PedroEstevesPT / kaldi_toy_example

Toy example to illustrate how to use kaldi recipes.
12 stars 6 forks source link

kaldi_toy_example

Toy example inspired by kaldi for dummies.

This tutorial is a very hands-on pratical introduction to kaldi (a modern toolkit used for ASR and other Speech Processing tasks).

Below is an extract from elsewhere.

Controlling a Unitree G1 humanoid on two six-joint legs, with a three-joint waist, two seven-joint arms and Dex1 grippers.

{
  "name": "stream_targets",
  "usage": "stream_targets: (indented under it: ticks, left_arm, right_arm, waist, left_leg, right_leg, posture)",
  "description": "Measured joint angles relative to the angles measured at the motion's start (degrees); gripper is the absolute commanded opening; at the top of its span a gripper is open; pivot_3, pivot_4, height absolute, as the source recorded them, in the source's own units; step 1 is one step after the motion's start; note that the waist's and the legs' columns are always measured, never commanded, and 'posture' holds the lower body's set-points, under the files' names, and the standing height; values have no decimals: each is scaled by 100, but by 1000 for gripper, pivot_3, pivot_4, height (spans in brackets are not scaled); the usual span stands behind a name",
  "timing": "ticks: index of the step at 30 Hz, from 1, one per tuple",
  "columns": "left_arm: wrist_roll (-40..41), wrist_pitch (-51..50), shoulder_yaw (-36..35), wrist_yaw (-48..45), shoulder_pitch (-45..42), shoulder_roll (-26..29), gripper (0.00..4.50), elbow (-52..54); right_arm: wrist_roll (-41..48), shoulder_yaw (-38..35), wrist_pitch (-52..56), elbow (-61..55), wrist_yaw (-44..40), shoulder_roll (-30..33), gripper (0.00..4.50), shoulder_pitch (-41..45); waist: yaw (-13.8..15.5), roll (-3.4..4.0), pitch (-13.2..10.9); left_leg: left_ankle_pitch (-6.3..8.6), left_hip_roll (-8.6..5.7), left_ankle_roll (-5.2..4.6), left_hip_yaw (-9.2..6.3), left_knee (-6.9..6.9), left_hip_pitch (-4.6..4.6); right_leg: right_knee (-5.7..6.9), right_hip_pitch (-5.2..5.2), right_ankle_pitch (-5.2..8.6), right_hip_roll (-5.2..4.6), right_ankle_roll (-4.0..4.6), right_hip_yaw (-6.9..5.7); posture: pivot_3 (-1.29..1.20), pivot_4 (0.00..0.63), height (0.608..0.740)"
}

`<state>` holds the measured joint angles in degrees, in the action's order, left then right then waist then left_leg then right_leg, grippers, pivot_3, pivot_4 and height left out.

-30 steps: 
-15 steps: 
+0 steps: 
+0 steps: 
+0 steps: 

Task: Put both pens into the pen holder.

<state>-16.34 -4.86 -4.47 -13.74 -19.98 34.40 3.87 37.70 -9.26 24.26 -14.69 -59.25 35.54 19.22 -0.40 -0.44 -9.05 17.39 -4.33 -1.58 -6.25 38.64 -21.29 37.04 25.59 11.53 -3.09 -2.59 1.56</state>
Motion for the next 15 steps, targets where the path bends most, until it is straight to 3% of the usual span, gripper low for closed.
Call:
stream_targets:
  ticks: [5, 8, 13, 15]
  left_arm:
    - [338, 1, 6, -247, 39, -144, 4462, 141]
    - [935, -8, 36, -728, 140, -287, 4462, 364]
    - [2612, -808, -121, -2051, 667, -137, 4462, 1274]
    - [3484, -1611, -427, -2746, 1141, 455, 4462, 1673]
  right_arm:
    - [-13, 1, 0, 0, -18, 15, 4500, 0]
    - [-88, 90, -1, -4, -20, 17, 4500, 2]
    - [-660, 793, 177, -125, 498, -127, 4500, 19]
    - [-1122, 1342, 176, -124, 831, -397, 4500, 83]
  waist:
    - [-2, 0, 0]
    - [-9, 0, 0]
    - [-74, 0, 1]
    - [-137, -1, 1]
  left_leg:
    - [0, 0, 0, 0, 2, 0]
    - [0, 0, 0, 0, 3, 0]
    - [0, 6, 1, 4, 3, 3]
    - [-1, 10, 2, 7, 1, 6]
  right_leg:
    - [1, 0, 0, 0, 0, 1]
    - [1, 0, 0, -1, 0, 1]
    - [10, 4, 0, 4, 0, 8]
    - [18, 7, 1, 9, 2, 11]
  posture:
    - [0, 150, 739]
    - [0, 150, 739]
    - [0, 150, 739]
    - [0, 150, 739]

The only pre-requisite is having kaldi installed.

It just slightly deviates from the kaldi for dummies tutorial (https://kaldi-asr.org/doc/kaldi_for_dummies.html), having the data already prepared and adding an extra like getting the best transcriptions generated by the ASR system.

In order to train the model and decode after cloning the repository there is just 1 thing you should need to do: 1- cd into pedro_scripts and run "python format_wavscp.py" Then to train/decode/get results just: ./run.sh

You might need to change DATA_ROOT in path.sh if you did not clone this repo in the directory kaldi/egs.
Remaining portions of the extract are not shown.